If WinForms, check out this CodeProject post for a cool way to handle it. Also see MSDN for how this is usually handled using InvokeRequired.
If Console or generalized server app (no GUI), you'll need to figure out how to let the main thread know that it has work waiting-- and you may want to consider an alternate implementation which has a I/O worker thread or thread pool which just sits around executing queued I/O requests that you queue to it. Or you might want to consider synchronizing your I/O requests (easier) instead of marshalling calls over to one thread (harder).
If ASP.NET, you're probably implementing this in the wrong way.

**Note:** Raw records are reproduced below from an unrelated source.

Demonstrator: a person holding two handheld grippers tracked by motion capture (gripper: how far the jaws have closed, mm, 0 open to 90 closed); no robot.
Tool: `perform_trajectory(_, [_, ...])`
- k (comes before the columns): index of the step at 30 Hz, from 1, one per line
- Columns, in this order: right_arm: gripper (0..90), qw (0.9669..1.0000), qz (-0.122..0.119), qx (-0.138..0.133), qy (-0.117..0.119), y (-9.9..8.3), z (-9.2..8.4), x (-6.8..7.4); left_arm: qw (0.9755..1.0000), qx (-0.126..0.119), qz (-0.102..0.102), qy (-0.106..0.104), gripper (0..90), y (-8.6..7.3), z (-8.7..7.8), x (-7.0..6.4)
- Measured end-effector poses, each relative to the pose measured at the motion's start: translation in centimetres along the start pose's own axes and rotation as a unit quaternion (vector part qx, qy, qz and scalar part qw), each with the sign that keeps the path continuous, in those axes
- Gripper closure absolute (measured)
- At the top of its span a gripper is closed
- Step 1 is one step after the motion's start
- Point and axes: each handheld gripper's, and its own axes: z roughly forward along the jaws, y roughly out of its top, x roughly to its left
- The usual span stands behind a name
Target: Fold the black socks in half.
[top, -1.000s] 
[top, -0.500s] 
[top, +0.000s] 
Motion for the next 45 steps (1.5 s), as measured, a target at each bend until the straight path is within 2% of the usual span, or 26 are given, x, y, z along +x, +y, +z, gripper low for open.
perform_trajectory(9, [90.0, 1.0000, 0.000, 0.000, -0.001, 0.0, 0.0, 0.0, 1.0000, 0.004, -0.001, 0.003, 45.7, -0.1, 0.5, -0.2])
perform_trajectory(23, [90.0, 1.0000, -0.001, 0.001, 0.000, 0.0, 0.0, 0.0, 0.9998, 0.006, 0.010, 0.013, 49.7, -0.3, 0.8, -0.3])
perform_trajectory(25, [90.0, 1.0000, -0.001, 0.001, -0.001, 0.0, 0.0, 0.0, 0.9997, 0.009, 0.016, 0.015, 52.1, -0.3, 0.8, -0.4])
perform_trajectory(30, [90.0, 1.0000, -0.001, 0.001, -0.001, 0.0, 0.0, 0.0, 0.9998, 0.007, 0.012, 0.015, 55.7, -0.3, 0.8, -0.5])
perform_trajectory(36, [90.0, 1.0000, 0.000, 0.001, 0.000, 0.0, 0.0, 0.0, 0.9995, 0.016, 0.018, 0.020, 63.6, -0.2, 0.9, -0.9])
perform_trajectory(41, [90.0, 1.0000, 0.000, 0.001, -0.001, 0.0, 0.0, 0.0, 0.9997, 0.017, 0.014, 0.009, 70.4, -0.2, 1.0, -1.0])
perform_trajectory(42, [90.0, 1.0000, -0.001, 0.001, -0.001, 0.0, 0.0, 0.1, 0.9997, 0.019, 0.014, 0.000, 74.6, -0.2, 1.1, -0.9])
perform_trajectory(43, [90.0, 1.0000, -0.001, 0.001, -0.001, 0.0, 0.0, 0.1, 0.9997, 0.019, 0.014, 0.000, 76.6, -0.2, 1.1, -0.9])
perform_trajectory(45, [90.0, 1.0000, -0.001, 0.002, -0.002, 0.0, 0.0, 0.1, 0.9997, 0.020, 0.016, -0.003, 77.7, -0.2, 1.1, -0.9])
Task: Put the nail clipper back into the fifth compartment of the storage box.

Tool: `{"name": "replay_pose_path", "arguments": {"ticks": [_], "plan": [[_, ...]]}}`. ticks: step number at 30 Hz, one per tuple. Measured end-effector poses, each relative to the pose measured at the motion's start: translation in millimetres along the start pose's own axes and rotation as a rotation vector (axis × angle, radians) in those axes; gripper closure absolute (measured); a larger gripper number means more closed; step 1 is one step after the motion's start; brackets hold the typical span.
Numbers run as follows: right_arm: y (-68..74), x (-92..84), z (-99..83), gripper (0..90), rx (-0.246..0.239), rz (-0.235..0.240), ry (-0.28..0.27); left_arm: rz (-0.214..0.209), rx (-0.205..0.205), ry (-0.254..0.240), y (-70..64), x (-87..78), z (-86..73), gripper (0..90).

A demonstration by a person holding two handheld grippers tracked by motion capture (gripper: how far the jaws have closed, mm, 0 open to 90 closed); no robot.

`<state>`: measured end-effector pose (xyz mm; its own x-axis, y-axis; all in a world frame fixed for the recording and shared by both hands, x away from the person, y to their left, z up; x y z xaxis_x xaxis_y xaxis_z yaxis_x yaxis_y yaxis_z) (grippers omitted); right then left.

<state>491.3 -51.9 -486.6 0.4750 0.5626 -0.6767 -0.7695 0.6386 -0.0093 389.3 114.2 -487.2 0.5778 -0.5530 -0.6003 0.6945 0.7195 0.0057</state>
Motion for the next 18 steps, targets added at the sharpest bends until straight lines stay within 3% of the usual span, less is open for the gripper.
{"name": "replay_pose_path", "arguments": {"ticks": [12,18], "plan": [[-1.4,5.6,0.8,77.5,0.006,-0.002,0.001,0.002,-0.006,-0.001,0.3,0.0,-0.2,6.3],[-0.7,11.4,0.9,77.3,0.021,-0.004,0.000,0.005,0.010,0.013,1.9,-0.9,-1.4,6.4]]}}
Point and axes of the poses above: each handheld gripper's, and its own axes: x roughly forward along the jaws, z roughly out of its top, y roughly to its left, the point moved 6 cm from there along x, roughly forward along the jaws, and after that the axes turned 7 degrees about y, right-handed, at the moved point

It's usually more effective to use ASP.NET async pages and/or to (per above) synchronize snchronizing to your I/O using lock{} or another synchronization method.
What you are trying to do is the opposite of what the InvokeRequired property of a windows form control does, so if it's a window form application, you could just use the property of your main form:
if (InvokeRequired) {
// running in a separate thread
} else {
// running in the main thread, so needs to send the task to the worker thread
}
The else part of your snippet, Invoking PerformIO on ThreadB is only going to work when ThreadB is the Main thread running a Messageloop.
So maybe you should rethink what you are doing here, it is not a normal construction.
Does your secondary thread do anything else besides the performIO() function? If not, then an easy way to do this is to use a System.Threading.ManualResetEvent. Have the secondary thread sit in a while loop waiting for the event to be set. When the event is signaled, the secondary thread can perform the I/O processing. To signal the event, have the main thread call the Set() method of the event object.
using System.Threading;
static void Main(string[] args)
{
ManualResetEvent processEvent = new ManualResetEvent(false);
Thread thread = new Thread(delegate() {
while (processEvent.WaitOne()) {
performIO();
processEvent.Reset(); // reset for next pass...
}
});
thread.Name = "I/O Processing Thread"; // name the thread
thread.Start();
// Do GUI stuff...
// When time to perform the IO processing, signal the event.
processEvent.Set();
}
Also, as an aside, get into the habit of naming any System.Threading.Thread objects as they are created. When you create the secondary thread, set the thread name via the Name property. This will help you when looking at the Threads window in Debug sessions, and it also allows you to print the thread name to the console or the Output window if the thread identity is ever in doubt.